SIMD Bitonic Sort

SIMD bitonic sort sorts a small fixed number of elements using vector registers. It maps a bitonic sorting network onto SIMD lanes, replacing scalar compare and exchange with vector min and max operations plus lane shuffles.

The schedule is fixed. No branches depend on data. This property fits SIMD execution where all lanes execute the same instruction.

Problem

Given a vector of $W$ elements held in SIMD registers, sort them in nondecreasing order.

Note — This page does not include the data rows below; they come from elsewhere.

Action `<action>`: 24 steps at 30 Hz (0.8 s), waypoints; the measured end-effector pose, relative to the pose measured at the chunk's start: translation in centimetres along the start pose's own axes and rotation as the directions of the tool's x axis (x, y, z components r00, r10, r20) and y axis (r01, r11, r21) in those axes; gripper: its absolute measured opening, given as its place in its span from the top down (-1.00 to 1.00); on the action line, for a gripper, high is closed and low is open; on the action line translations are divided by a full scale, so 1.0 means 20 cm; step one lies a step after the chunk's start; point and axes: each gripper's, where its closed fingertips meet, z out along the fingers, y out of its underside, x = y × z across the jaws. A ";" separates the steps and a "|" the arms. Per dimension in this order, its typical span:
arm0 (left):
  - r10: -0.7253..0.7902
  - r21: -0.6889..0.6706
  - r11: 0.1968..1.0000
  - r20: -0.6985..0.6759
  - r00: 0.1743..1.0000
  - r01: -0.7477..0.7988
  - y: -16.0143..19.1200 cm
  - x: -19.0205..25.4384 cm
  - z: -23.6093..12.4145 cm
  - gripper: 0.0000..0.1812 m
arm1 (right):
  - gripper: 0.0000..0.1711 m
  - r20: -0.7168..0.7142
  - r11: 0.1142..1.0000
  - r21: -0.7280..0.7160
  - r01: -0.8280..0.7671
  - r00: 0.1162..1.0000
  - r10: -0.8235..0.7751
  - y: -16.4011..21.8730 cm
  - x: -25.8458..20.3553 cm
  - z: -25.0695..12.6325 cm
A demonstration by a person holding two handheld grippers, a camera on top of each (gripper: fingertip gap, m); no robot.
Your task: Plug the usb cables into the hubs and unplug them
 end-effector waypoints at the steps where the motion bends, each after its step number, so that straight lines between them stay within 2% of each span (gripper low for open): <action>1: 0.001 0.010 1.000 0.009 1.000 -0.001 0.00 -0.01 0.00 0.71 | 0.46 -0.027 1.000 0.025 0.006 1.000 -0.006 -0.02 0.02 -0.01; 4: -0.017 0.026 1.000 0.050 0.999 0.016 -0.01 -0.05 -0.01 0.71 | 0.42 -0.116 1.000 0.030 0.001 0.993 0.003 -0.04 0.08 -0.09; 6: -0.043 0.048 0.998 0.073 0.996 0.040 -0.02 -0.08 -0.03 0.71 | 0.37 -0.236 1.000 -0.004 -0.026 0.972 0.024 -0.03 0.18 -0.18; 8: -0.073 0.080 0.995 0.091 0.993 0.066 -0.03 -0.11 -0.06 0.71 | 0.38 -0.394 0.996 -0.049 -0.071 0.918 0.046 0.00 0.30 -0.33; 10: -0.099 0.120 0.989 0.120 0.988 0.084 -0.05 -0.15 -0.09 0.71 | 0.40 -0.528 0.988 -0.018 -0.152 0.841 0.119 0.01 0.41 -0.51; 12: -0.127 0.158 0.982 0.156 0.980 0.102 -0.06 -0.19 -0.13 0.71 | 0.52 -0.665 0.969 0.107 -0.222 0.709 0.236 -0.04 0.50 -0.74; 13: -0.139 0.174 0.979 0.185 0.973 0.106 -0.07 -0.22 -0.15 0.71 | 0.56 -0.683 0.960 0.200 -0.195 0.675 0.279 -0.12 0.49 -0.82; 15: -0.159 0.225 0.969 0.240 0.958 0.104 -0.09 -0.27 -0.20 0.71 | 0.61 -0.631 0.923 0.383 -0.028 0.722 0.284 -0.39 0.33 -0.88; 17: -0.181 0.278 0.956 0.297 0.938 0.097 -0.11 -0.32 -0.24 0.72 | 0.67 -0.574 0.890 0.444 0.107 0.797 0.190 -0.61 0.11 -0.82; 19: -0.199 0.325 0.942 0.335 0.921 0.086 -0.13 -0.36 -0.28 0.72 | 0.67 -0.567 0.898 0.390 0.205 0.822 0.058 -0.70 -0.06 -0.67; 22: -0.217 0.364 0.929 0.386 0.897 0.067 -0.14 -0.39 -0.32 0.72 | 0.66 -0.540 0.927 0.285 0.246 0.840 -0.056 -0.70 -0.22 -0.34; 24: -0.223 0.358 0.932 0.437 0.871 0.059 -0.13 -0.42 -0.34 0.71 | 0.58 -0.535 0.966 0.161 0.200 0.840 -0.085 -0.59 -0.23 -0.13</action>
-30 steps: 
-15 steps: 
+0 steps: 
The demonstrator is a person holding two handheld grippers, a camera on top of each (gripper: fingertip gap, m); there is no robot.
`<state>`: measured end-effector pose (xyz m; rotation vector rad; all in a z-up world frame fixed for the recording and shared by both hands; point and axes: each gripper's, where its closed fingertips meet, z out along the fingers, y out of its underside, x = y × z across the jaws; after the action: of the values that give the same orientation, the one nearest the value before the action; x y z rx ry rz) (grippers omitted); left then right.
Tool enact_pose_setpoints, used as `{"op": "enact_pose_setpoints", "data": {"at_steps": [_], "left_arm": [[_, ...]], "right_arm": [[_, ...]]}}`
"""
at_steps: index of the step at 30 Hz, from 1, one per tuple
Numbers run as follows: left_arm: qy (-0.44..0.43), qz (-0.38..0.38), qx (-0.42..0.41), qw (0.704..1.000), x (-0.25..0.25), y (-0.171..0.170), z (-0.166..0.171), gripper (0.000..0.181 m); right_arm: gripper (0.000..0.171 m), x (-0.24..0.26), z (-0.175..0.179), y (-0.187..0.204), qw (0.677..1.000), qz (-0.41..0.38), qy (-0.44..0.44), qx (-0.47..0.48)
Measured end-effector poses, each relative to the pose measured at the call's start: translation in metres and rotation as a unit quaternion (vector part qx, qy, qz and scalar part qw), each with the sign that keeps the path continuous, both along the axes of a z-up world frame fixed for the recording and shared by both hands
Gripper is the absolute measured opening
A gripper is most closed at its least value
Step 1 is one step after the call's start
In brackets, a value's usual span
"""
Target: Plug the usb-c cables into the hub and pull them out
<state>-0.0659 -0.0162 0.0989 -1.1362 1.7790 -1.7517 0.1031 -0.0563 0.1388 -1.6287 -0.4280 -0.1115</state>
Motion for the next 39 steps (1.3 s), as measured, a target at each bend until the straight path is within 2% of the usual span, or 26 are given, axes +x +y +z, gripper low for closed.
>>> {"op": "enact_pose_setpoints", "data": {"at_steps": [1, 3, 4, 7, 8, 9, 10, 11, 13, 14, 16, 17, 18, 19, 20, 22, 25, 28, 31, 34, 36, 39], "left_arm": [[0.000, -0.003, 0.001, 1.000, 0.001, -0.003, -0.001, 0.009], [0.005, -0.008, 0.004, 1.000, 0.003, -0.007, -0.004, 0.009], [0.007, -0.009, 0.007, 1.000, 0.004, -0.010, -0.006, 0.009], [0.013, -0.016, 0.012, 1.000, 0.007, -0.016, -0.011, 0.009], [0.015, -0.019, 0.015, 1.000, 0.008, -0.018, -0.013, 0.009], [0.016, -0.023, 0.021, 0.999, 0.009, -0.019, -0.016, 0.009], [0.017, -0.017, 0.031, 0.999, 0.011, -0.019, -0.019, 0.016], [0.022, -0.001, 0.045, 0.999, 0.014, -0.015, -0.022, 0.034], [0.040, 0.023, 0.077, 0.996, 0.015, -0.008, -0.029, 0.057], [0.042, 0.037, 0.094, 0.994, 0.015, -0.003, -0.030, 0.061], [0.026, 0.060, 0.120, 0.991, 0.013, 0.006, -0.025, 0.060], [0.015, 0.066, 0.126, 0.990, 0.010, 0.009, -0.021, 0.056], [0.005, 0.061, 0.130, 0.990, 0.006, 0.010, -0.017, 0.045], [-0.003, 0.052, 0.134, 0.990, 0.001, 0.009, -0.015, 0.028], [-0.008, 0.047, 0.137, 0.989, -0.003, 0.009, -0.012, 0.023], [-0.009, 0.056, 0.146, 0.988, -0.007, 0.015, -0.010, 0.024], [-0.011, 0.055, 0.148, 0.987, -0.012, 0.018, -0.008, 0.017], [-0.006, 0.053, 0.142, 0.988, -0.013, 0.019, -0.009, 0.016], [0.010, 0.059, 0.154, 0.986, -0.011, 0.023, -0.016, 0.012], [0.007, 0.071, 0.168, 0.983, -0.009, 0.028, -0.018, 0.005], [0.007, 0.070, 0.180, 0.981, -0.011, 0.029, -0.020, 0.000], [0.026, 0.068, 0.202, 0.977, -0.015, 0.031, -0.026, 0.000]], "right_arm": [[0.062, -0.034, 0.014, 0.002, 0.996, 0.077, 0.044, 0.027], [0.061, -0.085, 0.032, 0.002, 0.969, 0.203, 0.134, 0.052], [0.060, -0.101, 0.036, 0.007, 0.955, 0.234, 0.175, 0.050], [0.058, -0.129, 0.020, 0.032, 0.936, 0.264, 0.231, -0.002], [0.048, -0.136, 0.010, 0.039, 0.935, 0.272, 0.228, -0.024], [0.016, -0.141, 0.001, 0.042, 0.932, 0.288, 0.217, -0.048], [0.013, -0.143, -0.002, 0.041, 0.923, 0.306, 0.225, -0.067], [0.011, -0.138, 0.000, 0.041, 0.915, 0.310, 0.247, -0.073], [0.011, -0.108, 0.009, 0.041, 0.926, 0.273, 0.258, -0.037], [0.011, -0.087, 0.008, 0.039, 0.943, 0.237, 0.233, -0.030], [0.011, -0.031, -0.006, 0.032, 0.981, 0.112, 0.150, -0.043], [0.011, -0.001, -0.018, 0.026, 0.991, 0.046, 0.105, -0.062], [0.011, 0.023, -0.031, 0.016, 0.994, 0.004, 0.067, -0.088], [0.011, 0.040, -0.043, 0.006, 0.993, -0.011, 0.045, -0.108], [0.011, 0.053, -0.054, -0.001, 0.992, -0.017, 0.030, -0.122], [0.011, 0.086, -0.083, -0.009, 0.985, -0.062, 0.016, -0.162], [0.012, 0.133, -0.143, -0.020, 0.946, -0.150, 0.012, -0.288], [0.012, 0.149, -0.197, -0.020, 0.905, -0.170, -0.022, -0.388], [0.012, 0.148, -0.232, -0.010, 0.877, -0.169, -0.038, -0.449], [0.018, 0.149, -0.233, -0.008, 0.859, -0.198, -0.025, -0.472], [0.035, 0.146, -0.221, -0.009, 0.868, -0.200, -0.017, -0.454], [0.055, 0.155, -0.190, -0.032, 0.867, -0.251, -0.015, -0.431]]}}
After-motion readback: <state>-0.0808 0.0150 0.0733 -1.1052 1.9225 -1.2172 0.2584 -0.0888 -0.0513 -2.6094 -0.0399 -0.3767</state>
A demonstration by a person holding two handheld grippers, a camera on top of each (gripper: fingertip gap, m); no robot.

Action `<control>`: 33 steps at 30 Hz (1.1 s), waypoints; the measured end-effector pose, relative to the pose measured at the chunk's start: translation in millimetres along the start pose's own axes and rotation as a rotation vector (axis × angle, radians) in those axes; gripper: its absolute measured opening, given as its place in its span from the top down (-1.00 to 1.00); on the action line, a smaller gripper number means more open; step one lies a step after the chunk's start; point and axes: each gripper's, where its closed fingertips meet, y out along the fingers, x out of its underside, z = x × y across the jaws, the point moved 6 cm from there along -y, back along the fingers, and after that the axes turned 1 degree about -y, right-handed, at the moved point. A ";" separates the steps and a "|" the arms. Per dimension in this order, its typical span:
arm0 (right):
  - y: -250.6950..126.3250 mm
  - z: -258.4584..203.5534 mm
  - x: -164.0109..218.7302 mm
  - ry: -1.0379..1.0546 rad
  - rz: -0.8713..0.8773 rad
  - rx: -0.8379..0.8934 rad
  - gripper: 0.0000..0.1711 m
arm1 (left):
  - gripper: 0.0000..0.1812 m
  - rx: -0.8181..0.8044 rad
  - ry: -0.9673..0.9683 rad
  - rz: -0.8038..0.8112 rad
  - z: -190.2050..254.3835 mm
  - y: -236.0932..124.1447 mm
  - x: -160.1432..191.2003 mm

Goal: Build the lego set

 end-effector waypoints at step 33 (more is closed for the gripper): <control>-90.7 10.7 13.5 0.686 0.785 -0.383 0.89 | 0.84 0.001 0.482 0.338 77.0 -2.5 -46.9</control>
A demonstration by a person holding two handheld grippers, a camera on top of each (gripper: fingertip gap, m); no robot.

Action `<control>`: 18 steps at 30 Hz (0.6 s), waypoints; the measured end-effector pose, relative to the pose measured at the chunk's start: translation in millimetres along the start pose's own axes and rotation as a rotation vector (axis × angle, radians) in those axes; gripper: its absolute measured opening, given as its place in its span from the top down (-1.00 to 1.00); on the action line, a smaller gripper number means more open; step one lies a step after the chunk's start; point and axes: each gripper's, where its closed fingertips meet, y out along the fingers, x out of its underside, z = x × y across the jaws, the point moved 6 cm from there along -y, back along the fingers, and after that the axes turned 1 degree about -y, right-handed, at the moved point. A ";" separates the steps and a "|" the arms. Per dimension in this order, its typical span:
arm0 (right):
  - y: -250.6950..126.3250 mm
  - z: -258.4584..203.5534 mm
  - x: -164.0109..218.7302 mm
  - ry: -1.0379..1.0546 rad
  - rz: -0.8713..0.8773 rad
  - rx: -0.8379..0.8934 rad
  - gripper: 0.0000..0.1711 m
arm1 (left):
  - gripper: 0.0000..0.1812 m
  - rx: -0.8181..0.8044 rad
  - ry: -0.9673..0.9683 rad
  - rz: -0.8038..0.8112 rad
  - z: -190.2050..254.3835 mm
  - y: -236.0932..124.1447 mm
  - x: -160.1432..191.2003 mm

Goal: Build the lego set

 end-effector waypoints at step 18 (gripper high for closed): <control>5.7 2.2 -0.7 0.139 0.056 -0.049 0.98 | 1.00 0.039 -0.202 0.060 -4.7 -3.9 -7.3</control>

Typical values of $W$ are 4, 8, 16, or 32 depending on the instruction set.

Algorithm

Use a bitonic network where each stage performs lane wise compare and exchange with a permuted partner vector.

simd_bitonic_sort(v):
    for each (perm, mask) stage in network:
        w = permute(v, perm)

        lo = min(v, w)
        hi = max(v, w)

        v = blend(lo, hi, mask)

    return v

permute rearranges lanes to align comparison partners
min and max operate lane wise
blend selects from lo or hi per lane according to a mask

The network stages depend only on $W$ .

Example for 8 lanes

For $W = 8$ , a common sequence uses XOR style pairings:

stage 1: compare distance 1
stage 2: compare distance 2
stage 3: compare distance 1
stage 4: compare distance 4
stage 5: compare distance 2
stage 6: compare distance 1

Each stage uses a different permutation and blend mask.

Compare and Exchange

Given vectors v and w:

lo = min(v, w)
hi = max(v, w)
v  = blend(lo, hi, mask)

The mask encodes which lanes keep the smaller value and which keep the larger value.

Complexity

measure	value
elements	$W$
stages	$O(\log^2 W)$
comparisons	fixed
branches	none

All operations are vector instructions.

Correctness

The bitonic network first creates bitonic subsequences, then merges them into sorted order. Each stage moves smaller values toward the low index lanes and larger values toward the high index lanes. After all stages, the vector is sorted.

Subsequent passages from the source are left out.